#### [ACTIVITY]
Ignore the pictures in the data below and set down exactly the lines from its first line through the line containing "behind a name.".

#### [GIVEN MATERIAL]
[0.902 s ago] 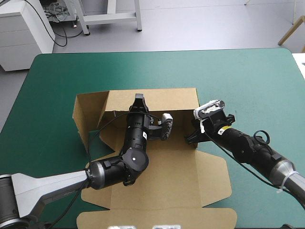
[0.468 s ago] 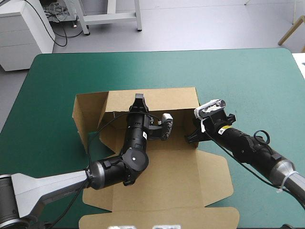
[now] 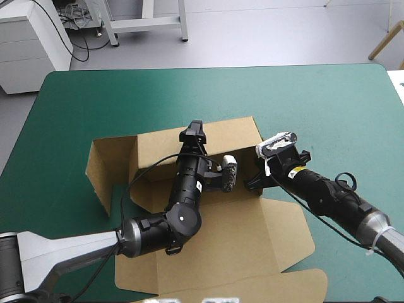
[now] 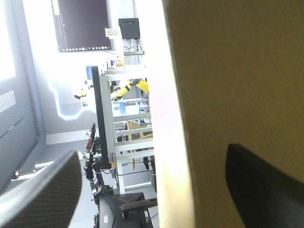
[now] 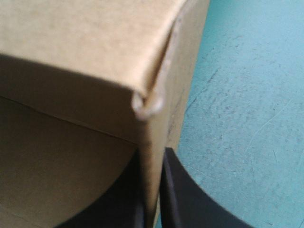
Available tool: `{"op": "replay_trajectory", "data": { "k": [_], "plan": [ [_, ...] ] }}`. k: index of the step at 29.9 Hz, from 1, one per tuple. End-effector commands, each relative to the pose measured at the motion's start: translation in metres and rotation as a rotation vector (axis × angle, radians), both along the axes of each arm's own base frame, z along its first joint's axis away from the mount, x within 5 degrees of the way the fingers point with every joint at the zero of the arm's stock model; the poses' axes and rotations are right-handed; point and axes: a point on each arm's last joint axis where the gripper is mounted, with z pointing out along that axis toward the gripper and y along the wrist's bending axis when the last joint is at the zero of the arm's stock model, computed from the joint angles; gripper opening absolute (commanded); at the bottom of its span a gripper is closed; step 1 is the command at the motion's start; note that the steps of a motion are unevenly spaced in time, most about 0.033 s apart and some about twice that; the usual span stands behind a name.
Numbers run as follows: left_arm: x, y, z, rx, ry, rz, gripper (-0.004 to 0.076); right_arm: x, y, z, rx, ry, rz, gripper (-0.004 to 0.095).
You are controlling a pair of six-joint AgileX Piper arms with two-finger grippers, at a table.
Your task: Fold the box
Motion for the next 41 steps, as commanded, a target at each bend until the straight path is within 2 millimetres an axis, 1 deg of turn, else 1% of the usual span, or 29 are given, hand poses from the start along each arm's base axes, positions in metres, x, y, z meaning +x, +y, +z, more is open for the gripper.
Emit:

#### [REPLY TO THE EXERCISE]
[0.902 s ago] 
[0.468 s ago] 
[now] 
[now] 
[now] 
Available tool: `{"op": "replay_trajectory", "data": { "k": [_], "plan": [ [_, ...] ] }}`. k: index of the step at 29.9 Hz, from 1, one per tuple. End-effector commands, each relative to the pose measured at the motion's start: translation in metres and rotation as a rotation vector (axis × angle, radians), both along the axes of each arm's own base frame, z along its first joint's axis away from the mount, x within 5 degrees of the way the fingers point with every joint at the zero of the arm's stock model; the poses' axes and rotations are right-handed; point and axes: a point on each arm's last joint axis where the gripper is mounted, with z pointing out along that axis toward the gripper and y along the wrist's bending axis when the last joint is at the zero of the arm's stock model, computed from the joint angles; gripper opening absolute (commanded); at the bottom of its span a gripper is closed; step 1 is the command at the motion's start; note that the steps of a motion are unevenly spaced in time, most about 0.033 s apart and some about twice that; the usual span stands behind a name.

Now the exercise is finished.